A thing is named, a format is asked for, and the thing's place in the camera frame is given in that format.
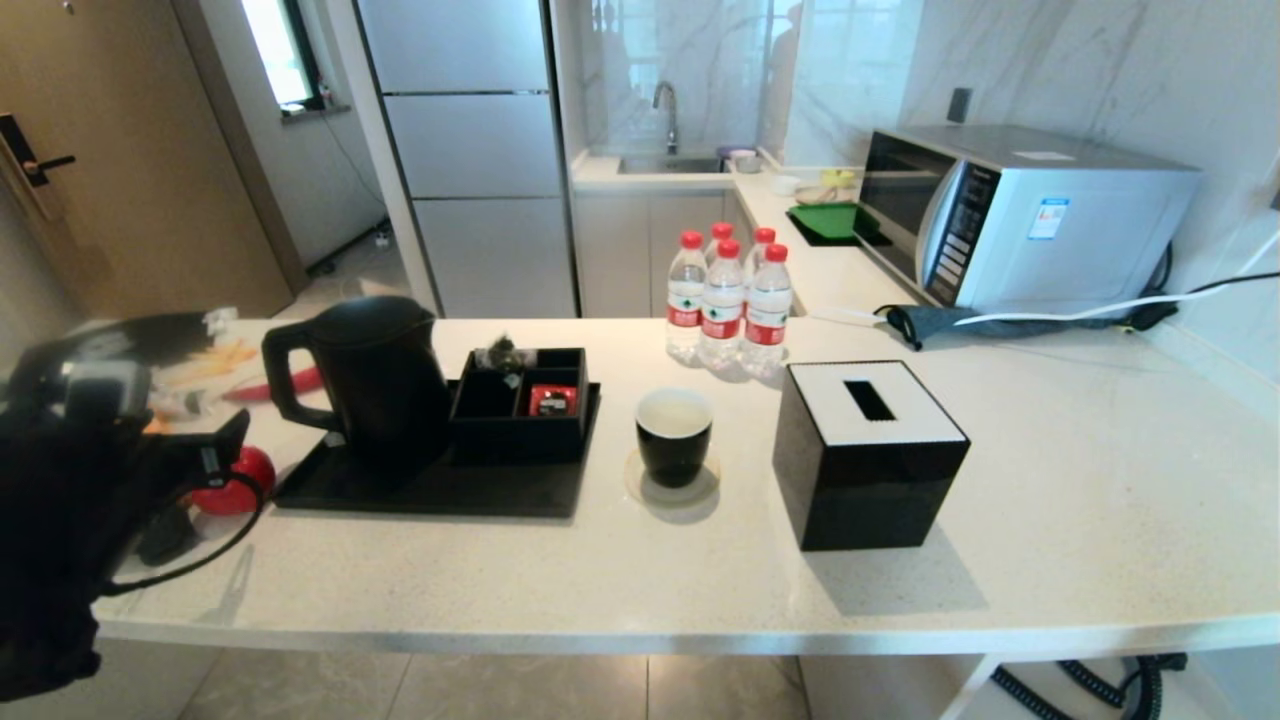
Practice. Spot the white kitchen base cabinet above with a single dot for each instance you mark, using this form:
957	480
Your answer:
625	255

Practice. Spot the black cooktop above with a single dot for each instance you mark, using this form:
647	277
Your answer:
815	241

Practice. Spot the bright window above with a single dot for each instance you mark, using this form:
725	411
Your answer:
275	50

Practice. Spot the green plastic tray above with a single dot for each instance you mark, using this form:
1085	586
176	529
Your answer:
830	220

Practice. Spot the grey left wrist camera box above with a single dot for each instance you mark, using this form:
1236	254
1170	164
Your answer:
105	390

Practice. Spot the black rectangular serving tray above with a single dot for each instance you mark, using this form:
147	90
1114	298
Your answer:
450	492

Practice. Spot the chrome sink faucet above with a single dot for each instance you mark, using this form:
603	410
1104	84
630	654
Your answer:
671	103

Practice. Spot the brown wooden door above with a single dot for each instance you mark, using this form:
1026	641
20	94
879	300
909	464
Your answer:
140	150

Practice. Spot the black bag white tag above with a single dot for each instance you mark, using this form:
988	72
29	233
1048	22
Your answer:
170	335

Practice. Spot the small white cup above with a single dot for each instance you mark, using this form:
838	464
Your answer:
785	184

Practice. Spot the yellow toy fries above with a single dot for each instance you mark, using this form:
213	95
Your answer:
225	358

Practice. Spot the black cup white inside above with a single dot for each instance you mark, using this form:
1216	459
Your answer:
674	455

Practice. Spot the black electric kettle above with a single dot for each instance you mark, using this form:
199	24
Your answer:
385	380

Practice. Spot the grey wall outlet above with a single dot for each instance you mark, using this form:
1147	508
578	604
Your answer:
959	105

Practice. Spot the red toy tomato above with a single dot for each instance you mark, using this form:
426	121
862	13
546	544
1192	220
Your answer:
245	478

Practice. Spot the steel kitchen sink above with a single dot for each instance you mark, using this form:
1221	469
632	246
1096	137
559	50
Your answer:
670	164

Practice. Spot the black tissue box white top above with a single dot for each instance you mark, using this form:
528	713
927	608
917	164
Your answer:
870	490

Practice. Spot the black compartment organizer box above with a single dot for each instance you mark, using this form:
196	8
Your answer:
520	442

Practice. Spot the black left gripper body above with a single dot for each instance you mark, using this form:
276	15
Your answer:
120	470

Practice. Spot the red toy chili pepper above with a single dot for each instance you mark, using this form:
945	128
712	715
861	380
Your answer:
290	385

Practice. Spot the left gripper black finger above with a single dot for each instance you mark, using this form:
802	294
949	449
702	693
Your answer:
215	472
215	437

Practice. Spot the purple bowl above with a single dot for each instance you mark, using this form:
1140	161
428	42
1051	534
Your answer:
738	152

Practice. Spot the silver microwave oven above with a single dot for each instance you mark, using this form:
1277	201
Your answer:
1070	230

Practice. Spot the white refrigerator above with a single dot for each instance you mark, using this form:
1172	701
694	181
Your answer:
470	150

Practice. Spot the yellow kitchen item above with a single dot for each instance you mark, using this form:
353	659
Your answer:
840	178

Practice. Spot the clear glass coaster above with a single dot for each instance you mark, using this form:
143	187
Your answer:
703	490

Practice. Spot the red-capped water bottle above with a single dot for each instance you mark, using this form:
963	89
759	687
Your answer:
767	320
720	232
721	315
686	300
762	237

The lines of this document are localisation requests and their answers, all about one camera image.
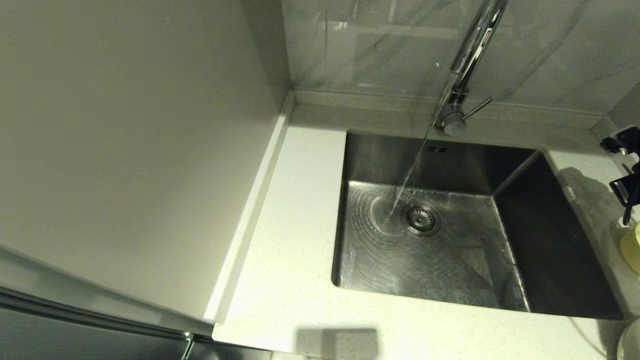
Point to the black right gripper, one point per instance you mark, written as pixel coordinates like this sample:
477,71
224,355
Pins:
631,190

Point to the yellow plastic bowl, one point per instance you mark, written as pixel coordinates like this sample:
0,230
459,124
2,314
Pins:
632,250

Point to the cream round plate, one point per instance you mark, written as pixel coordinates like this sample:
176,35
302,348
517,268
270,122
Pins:
631,345

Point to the chrome kitchen faucet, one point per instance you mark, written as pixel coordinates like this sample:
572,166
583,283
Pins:
475,45

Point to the stainless steel sink basin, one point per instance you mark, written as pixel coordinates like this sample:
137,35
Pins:
450,260

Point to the round metal drain strainer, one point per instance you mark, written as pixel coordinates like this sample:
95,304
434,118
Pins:
421,218

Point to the beige tall side panel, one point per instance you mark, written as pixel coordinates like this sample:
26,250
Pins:
125,125

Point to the grey stainless appliance door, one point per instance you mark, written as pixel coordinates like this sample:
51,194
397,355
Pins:
75,340

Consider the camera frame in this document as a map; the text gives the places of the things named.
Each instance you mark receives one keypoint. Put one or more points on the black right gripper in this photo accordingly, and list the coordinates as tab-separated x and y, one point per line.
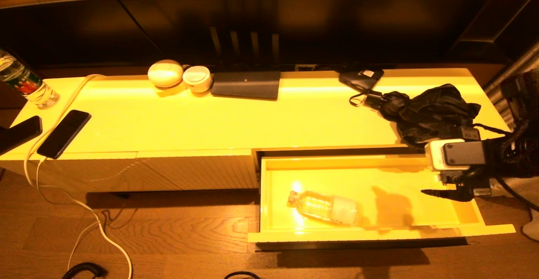
476	182

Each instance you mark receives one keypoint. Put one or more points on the black umbrella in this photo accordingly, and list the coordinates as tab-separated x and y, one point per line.
429	110

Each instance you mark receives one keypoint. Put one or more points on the clear plastic water bottle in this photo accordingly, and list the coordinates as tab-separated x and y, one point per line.
328	208

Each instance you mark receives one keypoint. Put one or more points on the white cabinet drawer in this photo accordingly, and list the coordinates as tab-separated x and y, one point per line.
286	211

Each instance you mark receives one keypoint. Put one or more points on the cream ribbed sideboard cabinet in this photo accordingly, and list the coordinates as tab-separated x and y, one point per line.
189	119

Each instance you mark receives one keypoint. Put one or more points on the small black stickered device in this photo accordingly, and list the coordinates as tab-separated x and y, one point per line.
360	79

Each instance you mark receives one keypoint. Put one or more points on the black television screen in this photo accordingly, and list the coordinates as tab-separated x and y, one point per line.
337	26

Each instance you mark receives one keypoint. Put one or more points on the dark grey antenna router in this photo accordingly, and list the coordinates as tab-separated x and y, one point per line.
246	85

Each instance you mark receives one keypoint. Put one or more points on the white round device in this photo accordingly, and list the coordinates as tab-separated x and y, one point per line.
197	78

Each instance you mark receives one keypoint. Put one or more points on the white oval device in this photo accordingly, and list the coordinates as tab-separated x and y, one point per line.
165	74

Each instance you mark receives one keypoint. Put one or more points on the black smartphone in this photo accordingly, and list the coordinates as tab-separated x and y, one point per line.
63	134
19	132

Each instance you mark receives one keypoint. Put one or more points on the water bottle with colourful label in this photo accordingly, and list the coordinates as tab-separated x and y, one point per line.
25	83

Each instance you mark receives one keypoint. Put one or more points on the dark wooden wall shelf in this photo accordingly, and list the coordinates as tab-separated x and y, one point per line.
505	17
——————————
▶ _PROBLEM DESCRIPTION_
Among the lines of the records, copy out each one that contains the word "tray".

▶ _TASK ANSWER_
Practice. Spot the green plastic tray above with a single dot for each instance you mark, using this form:
Practice. Spot the black rectangular serving tray above with a single dot for each instance you mark, using this form:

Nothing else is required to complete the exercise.